Громкая тишина | страница 9



Они миновали туннель, подкатили к жилью. Здесь работали дизели. Размещался афганский взвод. Жили мотострелки. Тут же, рядом со штабом, разместился комбат.

— Отдыхайте, спасибо за службу! — Он спрыгнул, прихватывая автомат, вглядываясь в темных, похожих на изваяния солдат. — Завтра к шести за мной!.. Евдокимов, отмой хорошенько лицо, а то оно у тебя ночи чернее, понял?

— Так точно, — ответил Евдокимов, днем помогавший трубопроводчикам, измазанный сажей и копотью. — Если отмоется…

— Товарищ майор, возьмите! — Водитель, маленький ловкий Нерода, светлевший в сумерках белесой головой, протягивал что-то майору.

— Ах да, спасибо! — Он принял планшет с командирскими картами. — Завтра в шесть у порога!

Поднимался по лестнице, видя красный хвостовой огонь отъезжающего транспортера…


…Много позже, когда кончилось детство и это бессознательное целостное и чудесное время удалилось настолько, что возникла возможность его разглядеть, он вдруг понял: среди игр, развлечений, нарастающего предчувствия чуда его детство было неусыпным страхом за близких, за их жизнь. Он знал почти с младенческих дней, или сразу же после них, не из книг и рассказов, а из темной, присутствующей в нем сердцевины, откуда тянули слабые мучительные сквознячки, знал, что его дорогие и близкие когда-нибудь непременно умрут и оставят его одного. И его взрастание, непрерывное открытие жизни было тайным ожиданием их ухода, страхом и мукой за них. Эти дующие в душе сквознячки проникали в забавы и игры, в предчувствие и ожидание чуда. Так в накаленной печи силой огня и света обжигается драгоценный сосуд, скрепляется в цветах и узорах вещество тончайших стенок. Но незримое ледяное дыхание проникает в стенки сосуда, откладывается в них незаметными неслышными трещинками. Сокрытым от глаз узором. Кромками будущих черепов.

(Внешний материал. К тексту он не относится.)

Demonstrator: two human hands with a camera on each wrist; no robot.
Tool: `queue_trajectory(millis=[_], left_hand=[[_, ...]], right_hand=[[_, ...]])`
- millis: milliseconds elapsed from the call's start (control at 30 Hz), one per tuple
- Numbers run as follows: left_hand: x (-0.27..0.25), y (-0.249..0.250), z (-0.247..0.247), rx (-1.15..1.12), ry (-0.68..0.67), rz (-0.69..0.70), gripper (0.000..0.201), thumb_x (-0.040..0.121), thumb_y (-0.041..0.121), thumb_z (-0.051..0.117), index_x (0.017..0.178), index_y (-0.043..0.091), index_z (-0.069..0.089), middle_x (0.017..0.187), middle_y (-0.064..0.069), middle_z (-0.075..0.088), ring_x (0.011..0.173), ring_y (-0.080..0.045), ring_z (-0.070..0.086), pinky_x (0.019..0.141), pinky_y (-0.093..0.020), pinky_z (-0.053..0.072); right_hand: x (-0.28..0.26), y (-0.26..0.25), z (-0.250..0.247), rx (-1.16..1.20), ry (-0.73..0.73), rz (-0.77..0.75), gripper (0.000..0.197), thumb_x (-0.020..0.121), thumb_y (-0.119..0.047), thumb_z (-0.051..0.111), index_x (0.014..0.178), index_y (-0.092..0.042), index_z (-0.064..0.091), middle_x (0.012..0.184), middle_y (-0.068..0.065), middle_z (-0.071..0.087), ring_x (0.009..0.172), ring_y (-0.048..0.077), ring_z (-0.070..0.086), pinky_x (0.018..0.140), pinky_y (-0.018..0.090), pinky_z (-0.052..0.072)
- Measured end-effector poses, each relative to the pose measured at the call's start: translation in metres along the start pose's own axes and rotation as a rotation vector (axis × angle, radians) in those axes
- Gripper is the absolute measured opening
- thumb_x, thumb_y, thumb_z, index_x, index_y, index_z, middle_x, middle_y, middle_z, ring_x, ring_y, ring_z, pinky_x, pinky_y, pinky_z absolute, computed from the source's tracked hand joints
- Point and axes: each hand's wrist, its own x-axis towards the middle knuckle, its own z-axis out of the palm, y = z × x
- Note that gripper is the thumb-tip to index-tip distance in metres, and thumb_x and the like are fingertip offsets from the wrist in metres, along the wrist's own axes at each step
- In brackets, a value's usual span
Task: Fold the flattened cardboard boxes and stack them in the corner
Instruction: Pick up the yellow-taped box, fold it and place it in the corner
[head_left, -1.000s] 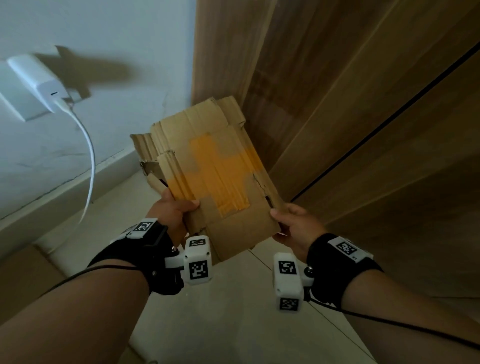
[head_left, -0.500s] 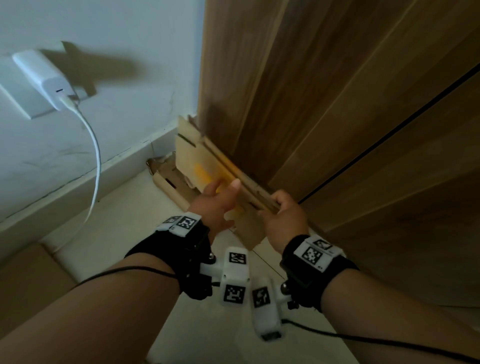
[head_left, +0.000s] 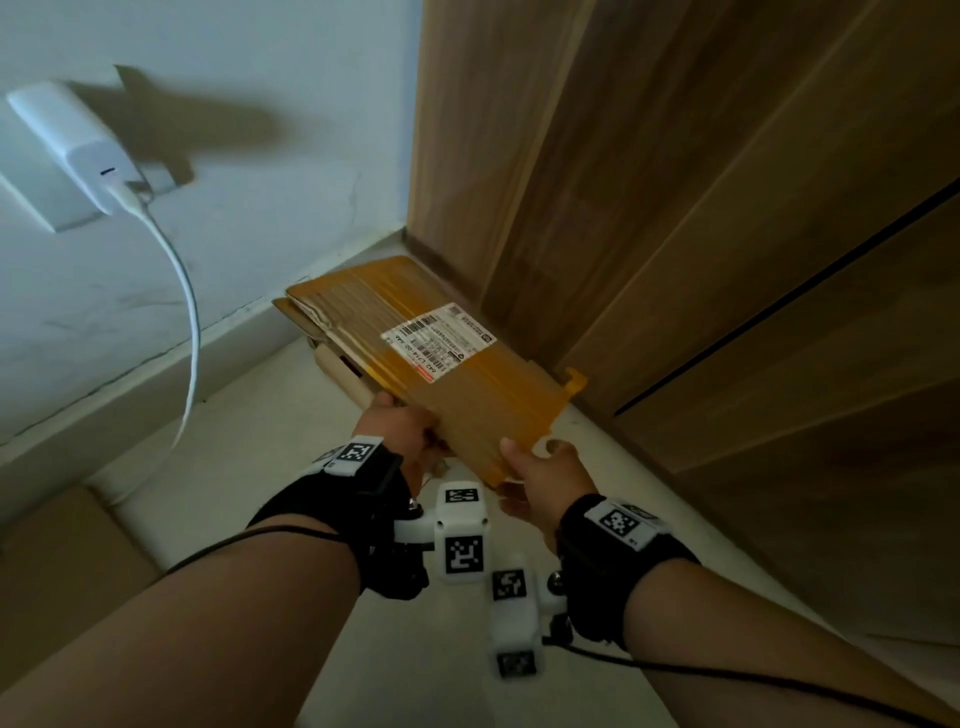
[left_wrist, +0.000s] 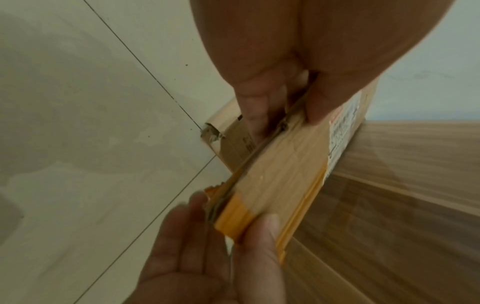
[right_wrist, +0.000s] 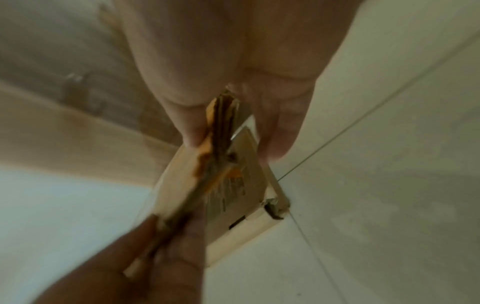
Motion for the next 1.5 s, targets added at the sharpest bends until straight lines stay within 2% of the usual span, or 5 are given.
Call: queue_trajectory(millis=[100, 400, 733, 1100, 1500], left_hand=[[0.008, -0.003, -0.005, 0.034, 0.008, -0.023, 0.041, 0.091, -0.001, 0.046, 0.13, 0.01, 0.044, 0.11, -0.01, 0.062, 0.088, -0.03, 0.062, 0.072, -0.04, 0.054], [0.021, 0.005, -0.03, 0.22, 0.062, -0.001, 0.049, 0.091, -0.001, 0.046, 0.139, 0.012, 0.041, 0.108, -0.011, 0.057, 0.108, -0.025, 0.054, 0.106, -0.043, 0.043], [0.028, 0.0, -0.06, 0.22, 0.141, -0.067, 0.032, 0.089, 0.006, 0.055, 0.121, 0.011, 0.056, 0.08, -0.003, 0.058, 0.074, -0.016, 0.053, 0.061, -0.025, 0.04], [0.028, -0.003, -0.058, 0.247, 0.133, -0.067, 0.019, 0.089, 0.008, 0.054, 0.108, 0.014, 0.055, 0.079, -0.002, 0.056, 0.069, -0.014, 0.051, 0.059, -0.024, 0.038], [0.009, 0.018, -0.07, 0.28, 0.147, -0.021, 0.033, 0.089, 0.012, 0.055, 0.122, 0.012, 0.058, 0.102, -0.009, 0.056, 0.088, -0.021, 0.052, 0.069, -0.03, 0.042]], right_hand=[[0.013, 0.0, 0.008, 0.207, -0.048, 0.004, 0.048, 0.088, -0.013, 0.058, 0.133, -0.009, 0.041, 0.104, 0.011, 0.06, 0.075, 0.024, 0.06, 0.054, 0.031, 0.05], [0.056, -0.004, 0.026, 0.286, 0.061, -0.053, 0.053, 0.09, -0.007, 0.053, 0.134, -0.026, 0.032, 0.081, -0.002, 0.054, 0.067, 0.019, 0.053, 0.064, 0.03, 0.048], [0.088, -0.006, 0.049, 0.277, 0.025, 0.024, 0.064, 0.095, 0.001, 0.031, 0.143, -0.039, 0.017, 0.129, 0.018, 0.05, 0.065, 0.019, 0.044, 0.054, 0.029, 0.041], [0.08, 0.001, 0.023, 0.042, -0.123, -0.029, 0.074, 0.09, 0.005, 0.044, 0.147, -0.028, 0.01, 0.152, 0.017, 0.028, 0.13, 0.035, 0.042, 0.092, 0.037, 0.046], [0.039, -0.002, 0.031, -0.117, -0.15, -0.077, 0.073, 0.084, -0.008, 0.06, 0.145, -0.022, 0.024, 0.147, 0.017, 0.035, 0.129, 0.037, 0.044, 0.098, 0.046, 0.045]])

Его родовое чувство, знание о бабках-прабабках, о исчезнувшей безымянной родне было знанием о спрессованном, переставшем двигаться времени, о плоском, потерявшем объем пространстве. О фреске, с которой, окруженные нимбами, смотрят лица усопшей родни. А те, кто еще живет, — бабушка, дед, отец — скоро уйдут в эту стену. Оденутся в бесцветные ризы. Станут следить за ним из стены одинаковыми большими глазами…


…В жилище, куда он вошел, было натоплено. Пахло дымом. Горела яркая лампа. Освещала стол с полевым телефоном, железную койку, застеленную жестким одеялом. И другую, с которой, морщась, беззвучно охая, поднимался замполит Коновалов.